What you will do —
Give the records again exactly. Pictures do not belong in the copy.

Given data —
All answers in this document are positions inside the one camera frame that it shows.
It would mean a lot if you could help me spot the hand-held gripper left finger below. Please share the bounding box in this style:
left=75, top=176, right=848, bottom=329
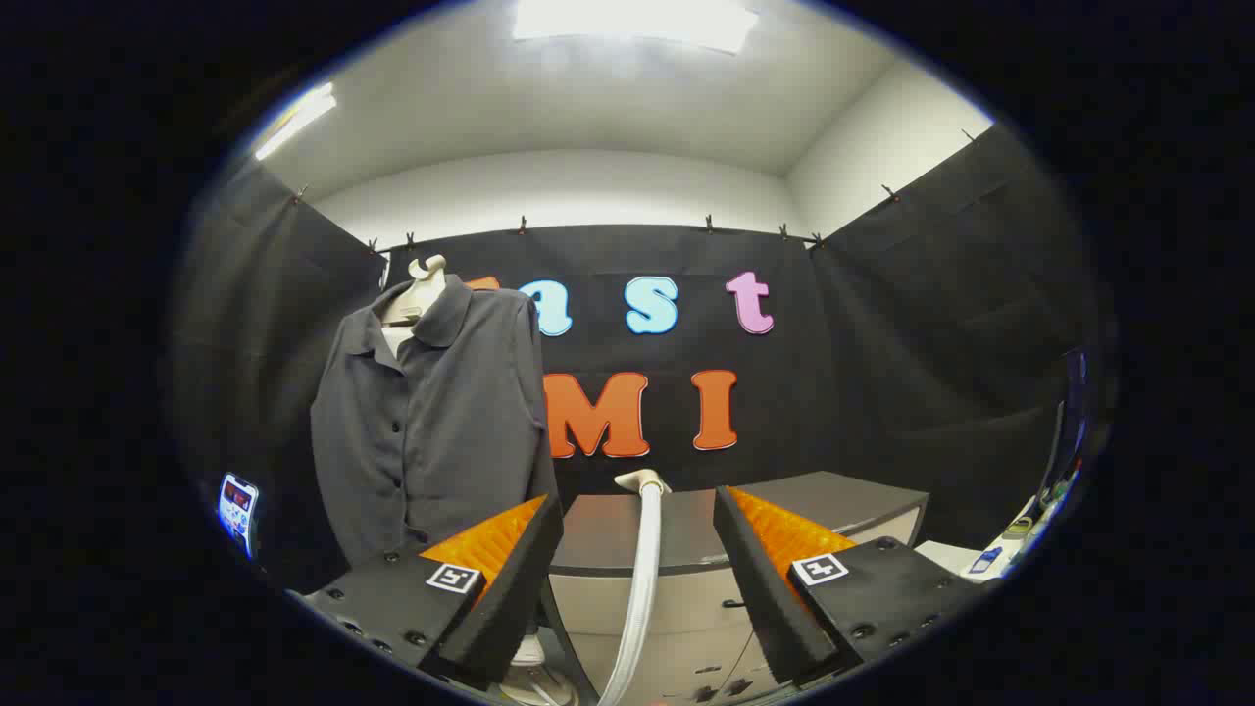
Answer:
left=287, top=493, right=567, bottom=690

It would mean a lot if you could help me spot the smartphone with lit screen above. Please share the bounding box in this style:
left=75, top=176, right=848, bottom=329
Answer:
left=218, top=474, right=261, bottom=558

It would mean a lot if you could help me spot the grey top drawer cabinet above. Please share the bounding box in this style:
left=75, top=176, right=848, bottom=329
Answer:
left=544, top=471, right=929, bottom=703

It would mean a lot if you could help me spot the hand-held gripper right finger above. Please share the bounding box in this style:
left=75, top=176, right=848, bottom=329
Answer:
left=712, top=485, right=993, bottom=687

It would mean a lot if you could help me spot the white garment steamer base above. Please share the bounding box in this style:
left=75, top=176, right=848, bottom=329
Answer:
left=500, top=632, right=579, bottom=706

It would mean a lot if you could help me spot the large ceiling light panel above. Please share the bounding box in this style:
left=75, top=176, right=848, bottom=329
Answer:
left=512, top=0, right=761, bottom=55

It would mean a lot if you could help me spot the dark grey button shirt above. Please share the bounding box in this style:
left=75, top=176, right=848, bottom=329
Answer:
left=310, top=275, right=560, bottom=570

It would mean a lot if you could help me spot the cream steamer hanger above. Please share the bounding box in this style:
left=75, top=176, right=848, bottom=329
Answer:
left=380, top=255, right=449, bottom=359

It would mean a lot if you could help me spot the row of black backdrop clips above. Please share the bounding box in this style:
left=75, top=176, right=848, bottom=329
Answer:
left=291, top=127, right=977, bottom=254

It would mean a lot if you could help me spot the narrow ceiling light panel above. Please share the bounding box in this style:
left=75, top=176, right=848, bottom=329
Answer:
left=253, top=83, right=339, bottom=163

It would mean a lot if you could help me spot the white power strip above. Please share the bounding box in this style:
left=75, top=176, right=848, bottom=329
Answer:
left=1000, top=510, right=1048, bottom=552

Response to the exercise —
All answers in this document are positions inside the one camera frame that it shows.
It would mean a lot if you could help me spot the hand-held gripper left finger below. Please share the bounding box in this style:
left=75, top=176, right=848, bottom=329
Answer:
left=287, top=493, right=567, bottom=690

It would mean a lot if you could help me spot the smartphone with lit screen above. Please share the bounding box in this style:
left=75, top=176, right=848, bottom=329
Answer:
left=218, top=474, right=261, bottom=558

It would mean a lot if you could help me spot the grey top drawer cabinet above. Please share the bounding box in this style:
left=75, top=176, right=848, bottom=329
Answer:
left=544, top=471, right=929, bottom=703

It would mean a lot if you could help me spot the hand-held gripper right finger above. Please share the bounding box in this style:
left=75, top=176, right=848, bottom=329
Answer:
left=712, top=485, right=993, bottom=687

It would mean a lot if you could help me spot the white garment steamer base above. Please share the bounding box in this style:
left=75, top=176, right=848, bottom=329
Answer:
left=500, top=632, right=579, bottom=706

It would mean a lot if you could help me spot the large ceiling light panel above. Please share the bounding box in this style:
left=75, top=176, right=848, bottom=329
Answer:
left=512, top=0, right=761, bottom=55

It would mean a lot if you could help me spot the dark grey button shirt above. Please share the bounding box in this style:
left=75, top=176, right=848, bottom=329
Answer:
left=310, top=275, right=560, bottom=570

It would mean a lot if you could help me spot the cream steamer hanger above. Please share the bounding box in this style:
left=75, top=176, right=848, bottom=329
Answer:
left=380, top=255, right=449, bottom=359

It would mean a lot if you could help me spot the row of black backdrop clips above. Please share the bounding box in this style:
left=75, top=176, right=848, bottom=329
Answer:
left=291, top=127, right=977, bottom=254

It would mean a lot if you could help me spot the narrow ceiling light panel above. Please share the bounding box in this style:
left=75, top=176, right=848, bottom=329
Answer:
left=253, top=83, right=339, bottom=163

It would mean a lot if you could help me spot the white power strip above. Please share the bounding box in this style:
left=75, top=176, right=848, bottom=329
Answer:
left=1000, top=510, right=1048, bottom=552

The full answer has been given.